Madeira wine is one of the few things on the island you cannot fully appreciate from a bottle bought at an airport. The lodges in Funchal where it ages are the right place to understand it – and there are two worth visiting. Blandy's Wine Lodge on Avenida Arriaga is the famous one, a 7-generation family house with walk-in tastings and guided cellar tours. H.M. Borges, a short walk away, is smaller and quieter, with a bookable guided tour that covers the winemaking process and ends with a tasting of up to six wines. Between them they cover everything you need to know about Madeira wine in an afternoon.
- 01Blandy's Wine Lodge (Avenida Arriaga 28) is the most visited option – walk-in tastings need no booking; guided lodge tours and tutored tastings do.
- 02H.M. Borges offers a 1-hour guided winery tour with wine tasting bookable via GetYourGuide, from ~€20 per person, with an English-speaking guide.
- 03Madeira wine comes in four main styles from dry to sweet: Sercial, Verdelho, Bual, and Malmsey – most tastings cover at least three.
- 04Both lodges are in central Funchal and easy to combine in one afternoon; plan 1–1.5 hours per lodge if you do both.
- 05No need to be a wine expert – both experiences are designed for first-time visitors and are as much about history and process as the tasting itself.
Blandy's Wine Lodge: the famous one
Blandy's sits in a 17th-century building on Avenida Arriaga, one of Funchal's main streets, and it is the address most people mean when they say "Madeira wine tasting." The lodge has been in the same family for seven generations and functions as part working winery, part museum – the guided tours take you through the ageing rooms where the canteiro method plays out in rows of old barrels, with the context of the island's wine history running alongside.

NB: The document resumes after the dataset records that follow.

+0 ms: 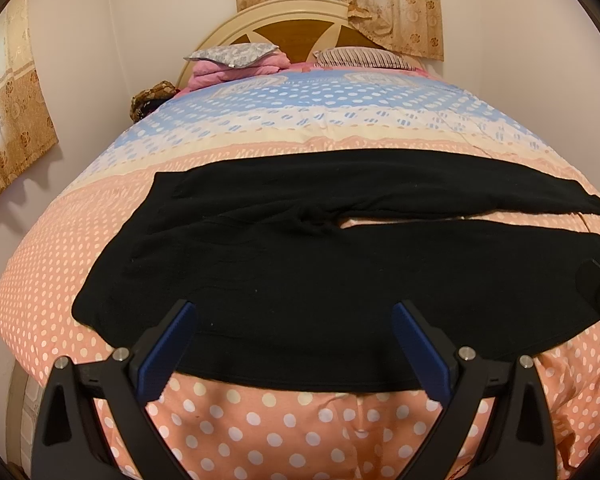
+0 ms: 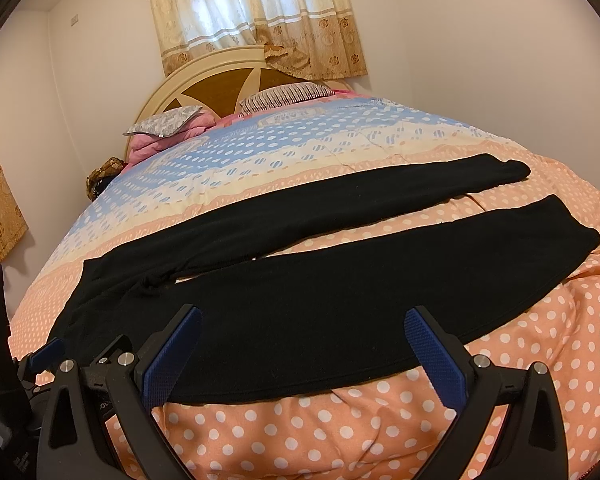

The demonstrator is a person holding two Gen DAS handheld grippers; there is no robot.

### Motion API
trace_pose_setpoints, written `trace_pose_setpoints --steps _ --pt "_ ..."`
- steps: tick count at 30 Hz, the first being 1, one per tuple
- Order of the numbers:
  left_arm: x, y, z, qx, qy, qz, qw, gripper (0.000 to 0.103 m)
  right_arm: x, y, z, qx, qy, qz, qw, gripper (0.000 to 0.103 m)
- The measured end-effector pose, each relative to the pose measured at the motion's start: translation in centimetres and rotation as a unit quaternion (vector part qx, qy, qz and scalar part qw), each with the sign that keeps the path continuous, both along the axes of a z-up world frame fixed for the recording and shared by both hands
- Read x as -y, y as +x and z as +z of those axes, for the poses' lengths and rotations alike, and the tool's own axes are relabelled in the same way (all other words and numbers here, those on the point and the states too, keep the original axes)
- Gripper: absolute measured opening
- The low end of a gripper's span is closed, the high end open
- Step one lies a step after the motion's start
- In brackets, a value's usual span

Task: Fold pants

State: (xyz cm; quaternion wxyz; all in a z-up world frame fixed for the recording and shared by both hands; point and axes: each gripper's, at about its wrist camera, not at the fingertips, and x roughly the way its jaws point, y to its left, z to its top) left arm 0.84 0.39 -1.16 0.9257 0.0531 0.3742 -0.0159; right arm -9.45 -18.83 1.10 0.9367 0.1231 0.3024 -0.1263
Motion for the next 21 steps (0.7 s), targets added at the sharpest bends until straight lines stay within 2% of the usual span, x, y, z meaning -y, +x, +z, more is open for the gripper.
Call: trace_pose_setpoints --steps 11,18,21 --pt "-0.8 0.8 -0.1 -0.004 0.007 -0.006 1.0000 0.100 0.1 0.5 -0.3 -0.004 -0.004 0.005 1.000 0.102" --pt "-5.1 3.8 0.8 -0.001 0.024 0.018 0.9995 0.101 2.1 2.3 -0.7 -0.014 -0.007 0.008 1.000 0.102" --pt "-8.1 6.4 1.9 -0.002 0.027 0.032 0.9991 0.101 2.9 4.0 -0.7 -0.026 -0.002 0.037 0.999 0.102"
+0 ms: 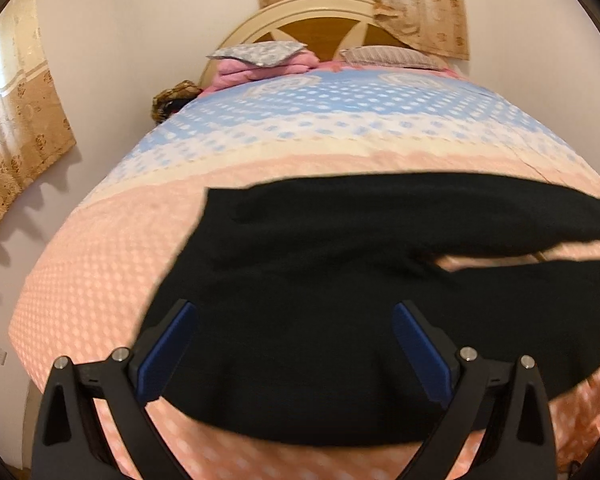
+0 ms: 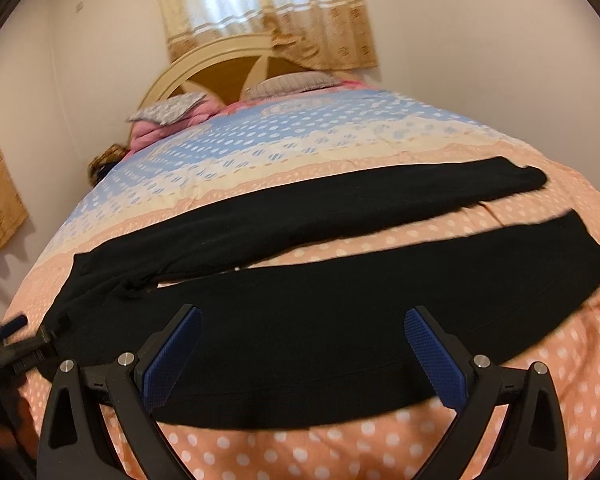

The simplest way to visit is to walk in and order a tasting in the tasting room, which requires no booking and runs throughout opening hours. For a proper guided tour of the lodge, the prices start at ~€12.60 for the standard Lodge Tour and rise to ~€18.00 for the Premium Tour; a Vintage Premium option covering older wines runs to ~€52.00. Tutored tastings and food pairings – cheese, chocolate, or a mixed board – are available but require advance booking. The private tour option at ~€140 is available for groups who want the full experience to themselves.
Sunday hours run in two sessions (10:00–13:00 and 14:00–18:00); the lodge closes for a short list of major public holidays. If you are visiting on a specific date, check the current closure calendar on the Blandy's website before you go.
H.M. Borges: the one to book in advance
H.M. Borges is a family-owned winery a short walk from Blandy's, quieter and less known to first-time visitors but with a guided tour that reviewers consistently rate as thorough and unhurried. The tour runs for around an hour with an English-speaking guide who covers the history of the house, the winemaking process, and the canteiro ageing method before sitting down for a tasting. The number of wines covered depends on which tour option you select – the range is 2–6 wines per tasting.
The practical advantage of booking via GetYourGuide is the flexibility: free cancellation up to 24 hours before means there is no penalty for a change of plan. The tour is popular with couples and suits visitors who want a guided explanation rather than a self-directed walk around barrels. From ~€20 per person it is slightly more expensive than the basic Blandy's lodge tour, but the guided format is different – you are in a group with a guide rather than picking up a map and wandering.
Madeira wine in five minutes
Madeira wine is unusual in a way that matters when you are tasting it: it is one of the most long-lived wines in the world, partly because the ageing process deliberately oxidises it. The canteiro method – leaving barrels in warm lofts to age naturally through heat and time – produces a wine that does not deteriorate once opened and can last for decades in a bottle. This is worth knowing before you taste it, because the slightly nutty, oxidised character is intentional, not a fault.
The four main styles run from dry to sweet. Sercial is the driest – lean, high-acid, better as an aperitif. Verdelho is off-dry with a smoky edge. Bual is medium-rich with some caramel notes. Malmsey (Malvasia) is the sweetest and the one most visitors reach for first. Most lodge tours cover at least three of these; the premium options at Blandy's and the upper-tier H.M. Borges tastings work through the full range.
Planning your visit
Both lodges are within central Funchal's main drag and take roughly 1–1.5 hours each if you do the guided tour. An afternoon visit works well as a standalone activity or as part of a broader Funchal day. Neither requires smart dress, though both are working historical buildings rather than casual bars – the atmosphere is more "serious tasting room" than "wine bar."
Blandy's closes for a handful of public holidays; H.M. Borges follows GYG availability, which is generally reliable for planning purposes. If either is a priority on your trip, book or check availability a few days before rather than assuming walk-in access on a busy date.